A series of trips to Cambodia followed, first Smith alone, and then together with Michael Nolan, Linnett and Corra. What they learned convinced Smith that the man he encountered in Tay Ninh was another U.S. deserter who had assumed Nolan's identity.
But the search continued, financed in part by actor Danny Glover, who agreed to produce Corra's documentary on the search for McKinley Nolan after seeing footage from Texas and Cambodia.
The group tracked the missing GI to a village outside the town of Memot, in eastern Cambodia, where a man named Cham Son recalled Nolan's life during the tumult of war and Khmer Rouge genocide.
McKinley Nolan's missing years emerged from the mists.
When he arrived in Vietnam in 1966, Nolan was happily married, the proud father of a 2-year-old son.
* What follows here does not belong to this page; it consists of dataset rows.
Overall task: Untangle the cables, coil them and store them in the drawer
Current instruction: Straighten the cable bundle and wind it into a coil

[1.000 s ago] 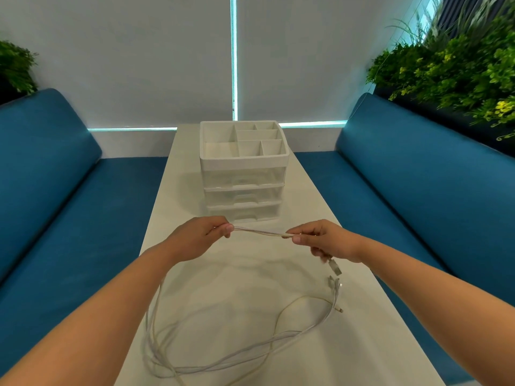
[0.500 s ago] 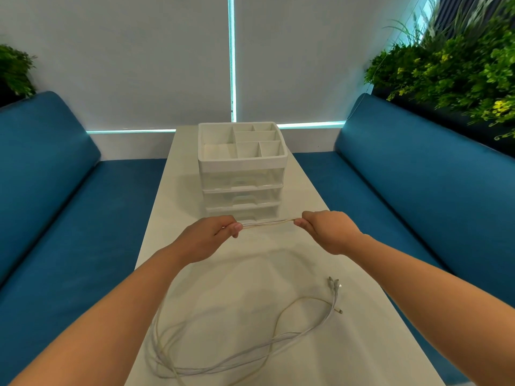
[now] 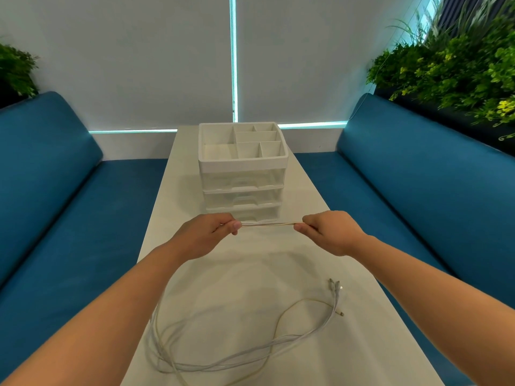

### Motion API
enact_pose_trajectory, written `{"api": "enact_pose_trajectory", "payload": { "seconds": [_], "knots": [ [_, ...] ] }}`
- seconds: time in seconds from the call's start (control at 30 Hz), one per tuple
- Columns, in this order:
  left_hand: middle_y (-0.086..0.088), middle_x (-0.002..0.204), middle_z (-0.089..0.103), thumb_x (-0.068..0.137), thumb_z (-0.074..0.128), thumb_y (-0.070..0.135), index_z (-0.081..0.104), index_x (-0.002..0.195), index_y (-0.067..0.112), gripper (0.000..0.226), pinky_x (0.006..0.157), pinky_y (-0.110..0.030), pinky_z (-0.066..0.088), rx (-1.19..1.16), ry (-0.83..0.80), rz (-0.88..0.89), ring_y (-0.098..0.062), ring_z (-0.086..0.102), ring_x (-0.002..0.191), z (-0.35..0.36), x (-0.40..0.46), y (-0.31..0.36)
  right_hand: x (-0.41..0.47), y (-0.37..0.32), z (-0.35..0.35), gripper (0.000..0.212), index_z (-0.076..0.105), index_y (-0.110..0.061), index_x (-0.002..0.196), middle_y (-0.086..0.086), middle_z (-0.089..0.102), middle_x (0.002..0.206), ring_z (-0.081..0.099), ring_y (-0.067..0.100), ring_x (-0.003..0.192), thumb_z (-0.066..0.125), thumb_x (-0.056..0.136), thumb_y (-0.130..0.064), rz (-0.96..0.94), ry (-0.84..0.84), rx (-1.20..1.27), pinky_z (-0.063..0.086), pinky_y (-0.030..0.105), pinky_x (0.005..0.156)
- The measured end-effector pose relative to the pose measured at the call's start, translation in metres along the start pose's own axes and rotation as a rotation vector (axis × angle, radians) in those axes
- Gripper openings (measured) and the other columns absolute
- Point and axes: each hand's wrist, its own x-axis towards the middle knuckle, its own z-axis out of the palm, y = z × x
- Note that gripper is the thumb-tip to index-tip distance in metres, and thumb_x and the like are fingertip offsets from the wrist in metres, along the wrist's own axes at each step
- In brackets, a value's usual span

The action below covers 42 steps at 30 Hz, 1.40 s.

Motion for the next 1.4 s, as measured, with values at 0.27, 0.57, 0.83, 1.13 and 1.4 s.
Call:
{"api": "enact_pose_trajectory", "payload": {
  "seconds": [0.27,0.57,0.83,1.13,1.4],
  "knots": [
    [0.012,0.098,0.065,0.099,0.035,0.057,0.06,0.1,0.036,0.033,0.085,-0.037,0.047,-0.02,-0.053,-0.095,-0.012,0.057,0.092,-0.004,-0.004,0.001,-0.001,0.008,0.015,0.027,0.052,-0.017,0.097,0.001,0.052,0.097,0.047,0.017,0.088,0.028,0.104,-0.027,-0.092,-0.088,0.152,0.038,0.028,0.079],
    [-0.002,0.074,0.042,0.101,0.034,0.012,0.043,0.106,0.007,0.012,0.057,-0.028,0.029,-0.165,-0.088,-0.128,-0.015,0.034,0.063,0.013,0.008,-0.001,-0.002,0.019,0.042,0.02,0.049,-0.019,0.116,-0.005,0.056,0.094,0.052,0.02,0.081,0.034,0.104,-0.023,0.103,-0.009,0.371,0.041,0.028,0.068],
    [-0.017,0.108,0.058,0.099,0.033,0.0,0.047,0.11,0.006,0.018,0.062,-0.025,0.037,-0.088,-0.06,-0.13,-0.033,0.053,0.089,0.042,0.02,-0.015,0.003,0.023,0.078,0.012,0.06,-0.015,0.1,0.003,0.062,0.101,0.057,0.022,0.091,0.049,0.097,-0.012,0.205,-0.038,0.425,0.044,0.026,0.074],
    [-0.017,0.109,0.059,0.1,0.033,0.0,0.048,0.113,0.004,0.02,0.063,-0.025,0.037,-0.066,-0.047,-0.096,-0.037,0.055,0.094,0.066,0.022,-0.027,-0.044,-0.008,0.117,0.064,0.038,-0.02,0.145,0.006,0.038,0.149,0.035,0.027,0.134,0.062,0.087,-0.03,-0.037,0.049,0.172,0.027,0.04,0.112],
    [-0.009,0.103,0.058,0.099,0.034,-0.001,0.049,0.114,0.004,0.021,0.069,-0.03,0.039,-0.078,-0.07,-0.085,-0.034,0.054,0.095,0.085,0.013,-0.035,-0.079,-0.052,0.126,0.08,0.044,-0.018,0.139,0.005,0.039,0.139,0.037,0.022,0.124,0.072,0.07,-0.048,-0.459,-0.456,0.197,0.038,0.035,0.102]
  ]
}}
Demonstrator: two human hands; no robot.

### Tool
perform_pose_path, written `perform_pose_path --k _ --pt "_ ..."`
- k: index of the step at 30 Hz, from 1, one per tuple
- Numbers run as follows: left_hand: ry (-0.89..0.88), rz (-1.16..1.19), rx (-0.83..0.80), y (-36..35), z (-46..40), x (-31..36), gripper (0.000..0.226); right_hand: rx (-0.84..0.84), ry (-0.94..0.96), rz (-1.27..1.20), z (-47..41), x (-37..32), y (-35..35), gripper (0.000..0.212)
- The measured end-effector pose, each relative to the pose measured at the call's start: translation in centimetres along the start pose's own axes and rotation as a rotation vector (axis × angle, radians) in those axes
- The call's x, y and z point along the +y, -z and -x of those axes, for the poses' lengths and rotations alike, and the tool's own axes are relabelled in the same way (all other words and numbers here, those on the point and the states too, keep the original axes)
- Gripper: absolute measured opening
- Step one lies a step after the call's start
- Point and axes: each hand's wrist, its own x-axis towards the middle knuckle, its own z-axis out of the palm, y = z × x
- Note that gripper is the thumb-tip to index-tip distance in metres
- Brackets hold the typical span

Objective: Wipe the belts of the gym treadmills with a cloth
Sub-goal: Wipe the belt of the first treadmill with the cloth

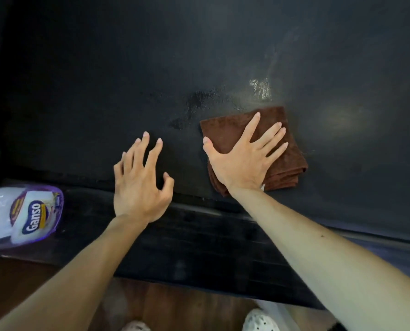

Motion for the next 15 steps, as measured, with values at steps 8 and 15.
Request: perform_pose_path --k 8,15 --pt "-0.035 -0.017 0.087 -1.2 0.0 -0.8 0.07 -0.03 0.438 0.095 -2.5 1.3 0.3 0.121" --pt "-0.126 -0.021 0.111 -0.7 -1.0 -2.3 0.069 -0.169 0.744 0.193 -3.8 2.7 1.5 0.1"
He was a friendly, muscular guy who loved baseball and horses.
By the time he disappeared in 1967, he had grown disillusioned with the war, said Linnett, citing interviews with Nolan's friends in Vietnam and Cambodia.
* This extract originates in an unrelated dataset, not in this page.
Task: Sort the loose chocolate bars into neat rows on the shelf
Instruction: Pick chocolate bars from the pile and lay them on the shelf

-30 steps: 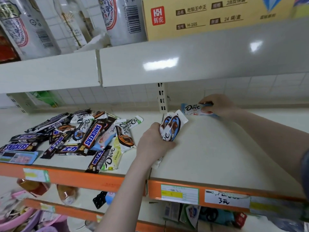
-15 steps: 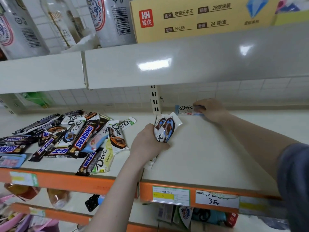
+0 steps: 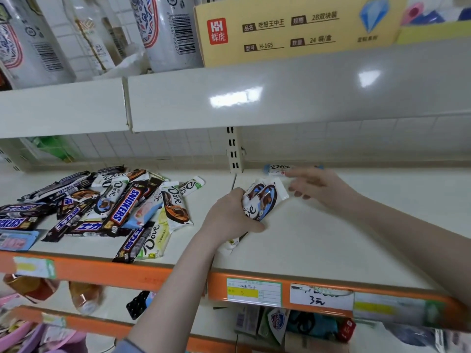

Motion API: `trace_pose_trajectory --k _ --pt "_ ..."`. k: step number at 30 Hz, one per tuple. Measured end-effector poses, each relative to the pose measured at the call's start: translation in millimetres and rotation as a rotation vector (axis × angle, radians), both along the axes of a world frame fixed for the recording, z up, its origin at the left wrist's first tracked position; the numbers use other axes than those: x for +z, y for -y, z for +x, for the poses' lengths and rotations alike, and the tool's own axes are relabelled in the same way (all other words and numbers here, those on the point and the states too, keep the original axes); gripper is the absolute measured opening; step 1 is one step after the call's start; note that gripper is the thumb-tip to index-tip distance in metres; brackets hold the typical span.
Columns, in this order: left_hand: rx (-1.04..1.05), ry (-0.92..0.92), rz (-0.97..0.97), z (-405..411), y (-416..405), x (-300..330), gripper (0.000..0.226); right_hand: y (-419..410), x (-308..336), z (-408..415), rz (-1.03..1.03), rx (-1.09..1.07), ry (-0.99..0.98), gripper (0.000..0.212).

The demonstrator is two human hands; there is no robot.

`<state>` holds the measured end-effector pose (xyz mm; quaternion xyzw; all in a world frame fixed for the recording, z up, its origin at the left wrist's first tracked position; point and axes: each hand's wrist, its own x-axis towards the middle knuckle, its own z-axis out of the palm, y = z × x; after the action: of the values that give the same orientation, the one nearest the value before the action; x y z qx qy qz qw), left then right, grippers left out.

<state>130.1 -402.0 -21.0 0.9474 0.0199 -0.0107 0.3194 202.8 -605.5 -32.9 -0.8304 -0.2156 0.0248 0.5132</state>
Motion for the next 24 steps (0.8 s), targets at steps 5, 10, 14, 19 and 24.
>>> trace_pose_trajectory --k 5,10,14,19,24 --pt "-0.118 -0.041 0.043 1 16 2 0.048 -7 7 -22 0.058 0.044 -0.043 0.023" --pt "-0.177 -0.046 0.066 0 26 3 0.044 6 3 -27 0.020 -0.008 -0.058 0.024" --pt "-0.200 -0.052 0.005 -2 30 4 0.042 18 0 -30 0.038 -0.047 -0.077 0.021" --pt "-0.214 -0.101 -0.228 -6 30 8 0.043 41 -7 -32 0.068 -0.097 -0.124 0.016" --pt "-0.239 -0.134 -0.302 -7 31 7 0.050 60 -13 -36 0.073 -0.064 -0.199 0.019"
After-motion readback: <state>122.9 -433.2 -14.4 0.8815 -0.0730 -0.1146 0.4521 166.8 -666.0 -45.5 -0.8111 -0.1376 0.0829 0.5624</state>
A Vietnamese girlfriend "convinced him to go with her," said Linnett.
It's unclear whether Nolan willingly worked with the Viet Cong, Linnett said. In any event, Nolan grew disenchanted with the group and in 1973 slipped into Cambodia with his Vietnamese wife and their baby, Linnett said.
In eastern Cambodia, Nolan drove a truck and farmed, local residents told Linnett and Smith. When the Khmer Rouge took over in 1975 and emptied cities to return Cambodia to "Year Zero," Nolan was forced to move to a village deeper in the jungle.
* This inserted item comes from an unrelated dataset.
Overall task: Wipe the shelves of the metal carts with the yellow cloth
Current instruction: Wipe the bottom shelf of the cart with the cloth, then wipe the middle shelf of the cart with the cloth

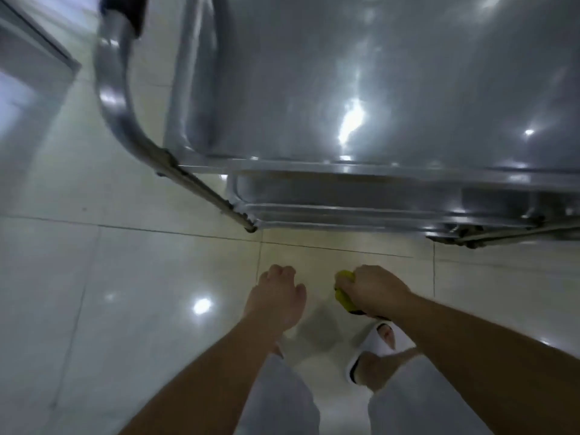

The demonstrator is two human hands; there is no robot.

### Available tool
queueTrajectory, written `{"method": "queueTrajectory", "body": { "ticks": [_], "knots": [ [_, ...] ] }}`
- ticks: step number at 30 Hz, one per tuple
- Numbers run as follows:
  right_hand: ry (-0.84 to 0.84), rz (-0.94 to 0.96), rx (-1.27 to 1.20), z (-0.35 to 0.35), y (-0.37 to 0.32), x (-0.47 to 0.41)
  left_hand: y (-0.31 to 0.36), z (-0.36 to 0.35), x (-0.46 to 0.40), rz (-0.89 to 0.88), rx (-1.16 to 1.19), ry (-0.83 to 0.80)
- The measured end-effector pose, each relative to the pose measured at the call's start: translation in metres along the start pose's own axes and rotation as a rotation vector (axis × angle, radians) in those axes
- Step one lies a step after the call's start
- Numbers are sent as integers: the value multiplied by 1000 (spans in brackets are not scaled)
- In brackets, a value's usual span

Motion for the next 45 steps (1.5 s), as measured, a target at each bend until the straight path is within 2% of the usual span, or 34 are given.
{"method": "queueTrajectory", "body": {
  "ticks": [6,11,19,23,29,38,45],
  "knots": [
    [-26,68,93,46,-120,109,-47,90,136,66,163,118],
    [18,164,178,88,-238,171,-117,153,211,118,166,242],
    [163,350,0,118,-400,227,-214,256,272,166,247,458],
    [142,413,-104,130,-468,218,-247,302,271,180,280,505],
    [149,459,-129,180,-558,162,-298,382,244,195,295,519],
    [258,432,-98,326,-697,50,-392,592,177,270,177,555],
    [408,348,-15,429,-759,-7,-424,734,99,171,163,567]
  ]
}}
Point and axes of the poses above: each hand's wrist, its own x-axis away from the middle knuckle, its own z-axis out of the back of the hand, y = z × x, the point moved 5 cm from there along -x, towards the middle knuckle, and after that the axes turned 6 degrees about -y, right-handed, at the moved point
"Because of his size and strength, they made him pull an oxcart loaded with people being taken to an interrogation center," Smith said. "Villagers said he would beg for their forgiveness."
Nolan told jokes and sang songs in pidgin Cambodian to lift people's spirits.
"He would literally step in front of guards to keep them from beating people," Smith said. "McKinley was a hero. Everybody there loved him."
In 1977, the villager Cham Son recounted, Khmer Rouge soldiers took Nolan away.
"He saw McKinley being marched off," said Linnett, "and knew when the soldiers came back without him that he had been killed."
In April 2008, after hearing Cham Son's account, Linnett and his comrades gave the Pentagon's MIA search unit precise information on the suspected grave site. The agency still didn't seem interested, Linnett said.
Last month, after the Nolans enlisted the help of U.S. Rep. Sheila Jackson Lee of Houston, a JPAC team began excavating the site identified by Cham Son.
The team completed two weeks of digging in late February without finding any remains, said Air Force Lt. Col. Wayne Perry, JPAC spokesman. Cham Son told the team as it was wrapping up that the terrain had changed, and he wasn't sure of the precise burial spot, Perry said.
The Nolan family and Linnett, with Lee's help, are trying to force the Pentagon to release McKinley Nolan's personnel file and classified documents on the case. Linnett and Corra are tracking leads that they believe will lead to Nolan's remains in eastern Cambodia.
Mary Nolan, now 62, has never remarried. She believes the government should compensate her for her husband's loss, regardless of the circumstances.
"I should have been given a good explanation as to what happened, when, why," she said.
After years of anger at "the system" for taking his brother away, Michael Nolan said he found peace retracing McKinley's footsteps and seeing him through the eyes of Cambodian villagers who revered him.
"Whether he's dead or alive," said Nolan, "I feel he would be happy that we're bringing the truth to light."
3 comments:
It is good to carry out this job as it could be effectively reveal the dark side of the US.
And The Darker side of Communism?
Give me a break.
The new finding will make Ah Obama proud of your race.